What has the reaction been like?

All of Sweden’s parties across the political spectrum have denounced the attack, with Dadgostar describing it as a “threat to our democracy” when TT newswire interviewed her at the theatre a few hours after the attack occurred.

Prime Minister Ulf Kristersson, from the conservative Moderates, called the attack “abhorrent”.

The Moderates, Christian Democrats and Liberals are currently in government with the support of the far-right Sweden Democrats, while the Social Democrats, Left Party, Centre Party and Green Party are in opposition.

“It is appalling news that a meeting hosted by the Left Party has been stormed,” Kristersson told TT. “I have reached out to Nooshi Dadgostar and expressed my deepest support.
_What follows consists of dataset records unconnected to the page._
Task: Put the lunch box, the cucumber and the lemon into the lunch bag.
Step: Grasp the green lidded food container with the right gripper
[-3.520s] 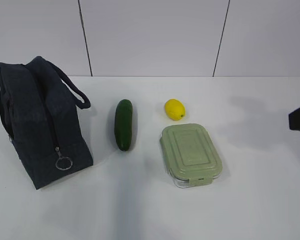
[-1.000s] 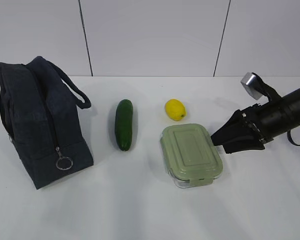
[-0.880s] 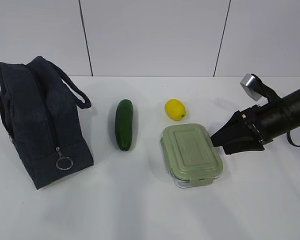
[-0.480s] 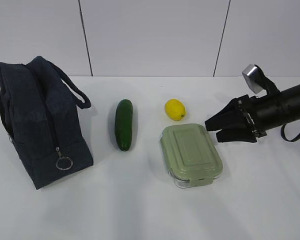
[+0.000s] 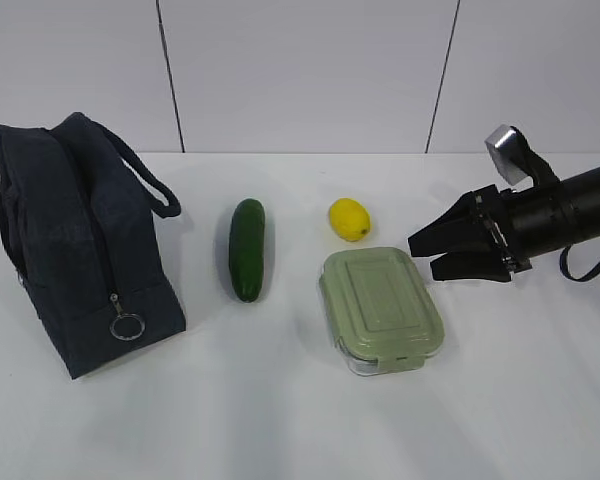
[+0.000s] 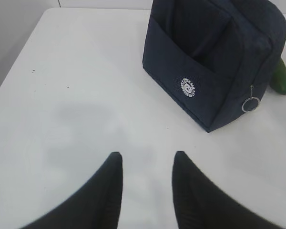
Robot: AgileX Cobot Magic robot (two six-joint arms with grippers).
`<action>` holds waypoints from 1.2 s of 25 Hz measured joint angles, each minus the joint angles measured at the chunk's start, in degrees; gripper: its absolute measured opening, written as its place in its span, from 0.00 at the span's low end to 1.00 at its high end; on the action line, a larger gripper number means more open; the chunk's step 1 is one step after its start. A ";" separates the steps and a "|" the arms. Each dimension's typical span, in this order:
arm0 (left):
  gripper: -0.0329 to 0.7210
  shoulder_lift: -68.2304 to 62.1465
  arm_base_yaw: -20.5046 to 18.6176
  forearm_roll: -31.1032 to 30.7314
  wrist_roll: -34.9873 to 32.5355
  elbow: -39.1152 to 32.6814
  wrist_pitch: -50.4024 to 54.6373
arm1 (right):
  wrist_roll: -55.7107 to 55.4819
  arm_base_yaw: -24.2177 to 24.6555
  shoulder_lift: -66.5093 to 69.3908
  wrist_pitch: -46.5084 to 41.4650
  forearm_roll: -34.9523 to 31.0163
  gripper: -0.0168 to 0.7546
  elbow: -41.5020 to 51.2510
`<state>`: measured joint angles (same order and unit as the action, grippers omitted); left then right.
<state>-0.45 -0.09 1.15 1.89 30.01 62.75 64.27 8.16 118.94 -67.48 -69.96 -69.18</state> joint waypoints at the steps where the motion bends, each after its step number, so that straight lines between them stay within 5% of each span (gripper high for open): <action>1: 0.36 0.00 0.00 0.00 0.00 0.00 0.00 | 0.30 0.00 0.00 0.04 -0.11 0.76 0.11; 14: 0.36 0.00 0.00 0.00 0.00 0.00 0.00 | 13.71 0.00 -6.65 9.31 -12.47 0.76 15.77; 30: 0.36 0.00 0.00 0.00 0.00 0.00 0.00 | 16.74 0.00 -6.65 10.04 -13.22 0.76 16.04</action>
<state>-0.45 -0.09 1.15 1.89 30.01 62.75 81.01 8.16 112.29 -57.45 -83.18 -53.14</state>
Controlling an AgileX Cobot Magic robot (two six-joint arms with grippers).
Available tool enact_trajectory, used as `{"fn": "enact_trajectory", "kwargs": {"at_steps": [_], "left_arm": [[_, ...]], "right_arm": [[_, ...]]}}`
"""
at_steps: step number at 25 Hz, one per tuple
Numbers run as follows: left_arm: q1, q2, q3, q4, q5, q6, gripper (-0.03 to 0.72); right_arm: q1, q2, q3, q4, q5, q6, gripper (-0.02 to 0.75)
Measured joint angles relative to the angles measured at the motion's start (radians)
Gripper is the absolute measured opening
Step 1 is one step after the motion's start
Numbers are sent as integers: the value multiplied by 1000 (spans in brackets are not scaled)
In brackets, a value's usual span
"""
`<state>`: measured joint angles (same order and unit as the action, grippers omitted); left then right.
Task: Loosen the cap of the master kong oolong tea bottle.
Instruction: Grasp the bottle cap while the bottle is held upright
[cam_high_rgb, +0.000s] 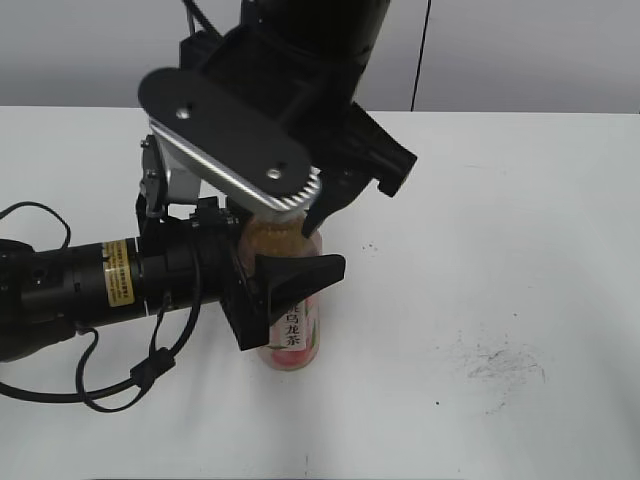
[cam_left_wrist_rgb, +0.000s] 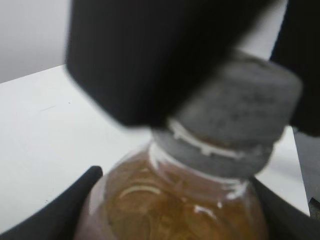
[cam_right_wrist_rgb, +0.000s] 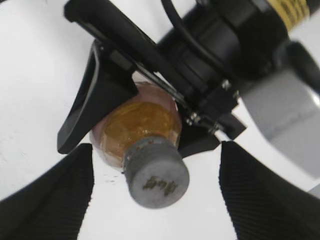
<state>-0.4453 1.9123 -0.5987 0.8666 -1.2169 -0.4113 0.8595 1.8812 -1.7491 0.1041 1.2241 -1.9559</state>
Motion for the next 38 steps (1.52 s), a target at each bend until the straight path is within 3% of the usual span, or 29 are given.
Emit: {"fn": "enact_trajectory", "kwargs": {"at_steps": [7,15,21,25,30,38], "left_arm": [[0,0,0,0,0,0,448],[0,0,0,0,0,0,448],[0,0,0,0,0,0,448],[0,0,0,0,0,0,448],[0,0,0,0,0,0,448],[0,0,-1,0,1,0,448]], "right_arm": [[0,0,0,-59,-19,754,553],[0,0,1,-36,-45,1419,549],[0,0,1,-33,-33,1887,499],[0,0,1,-32,-15,2034,491],[0,0,1,-32,-7,2067,465],[0,0,1,-40,-3,2043,274]]}}
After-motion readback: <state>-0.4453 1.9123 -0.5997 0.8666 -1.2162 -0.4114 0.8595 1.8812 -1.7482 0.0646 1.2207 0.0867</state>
This type of abhorrent action has no place in our free and open society.”

“Right-wing extremists want to scare us into silence,” Social Democrat leader Magdalena Andersson wrote on X. “They will never be allowed to succeed.”

“The attack by right-wing extremists at a political meeting is a direct attack on our democracy and freedom of speech,” Green Party co-leader Daniel Helldén wrote on X. “My thoughts are with those who were affected this evening.”

Sweden Democrat party leader Jimmie Åkesson wrote in an email to TT that “political violence is terrible, in all its forms, and does not belong in Sweden.”

“All democratic forces must stand in complete solidarity against all kinds of politically motivated violence,” he continued.

His party has previously admitted to being founded by people from “fascist movement” New Swedish Movement, skinheads, and people with “various types of neo-Nazi contact”.

“It is an attack not only on the Left Party, Green Party and the Expo Foundation, but also on our entire democratic society,” Centre Party leader Muharrem Demirok, who referred to the attackers as “Nazis”, wrote on social media. “Those affected have all my support.”

Christian Democrat leader Ebba Busch and Liberal leader Johan Pehrson both referred to the attackers as “anti-democratic forces”.

“It is never acceptable for a political meeting to be stormed by anti-democratic forces,” Busch wrote. “There is no place for this in our society.”

“Anti-democratic forces like this represent a serious threat to our democracy and must be met with society’s hardest iron fist,” Pehrson said.

What about the attackers? Has anyone been arrested?

Not yet. The police had not made any arrests at the time of writing on Thursday morning.

According to TT, police did not want to comment on who could be behind the attack.

It is currently being investigated as a violation of the Flammable and Explosive Goods Act, assault, causing danger to others and disturbing public order.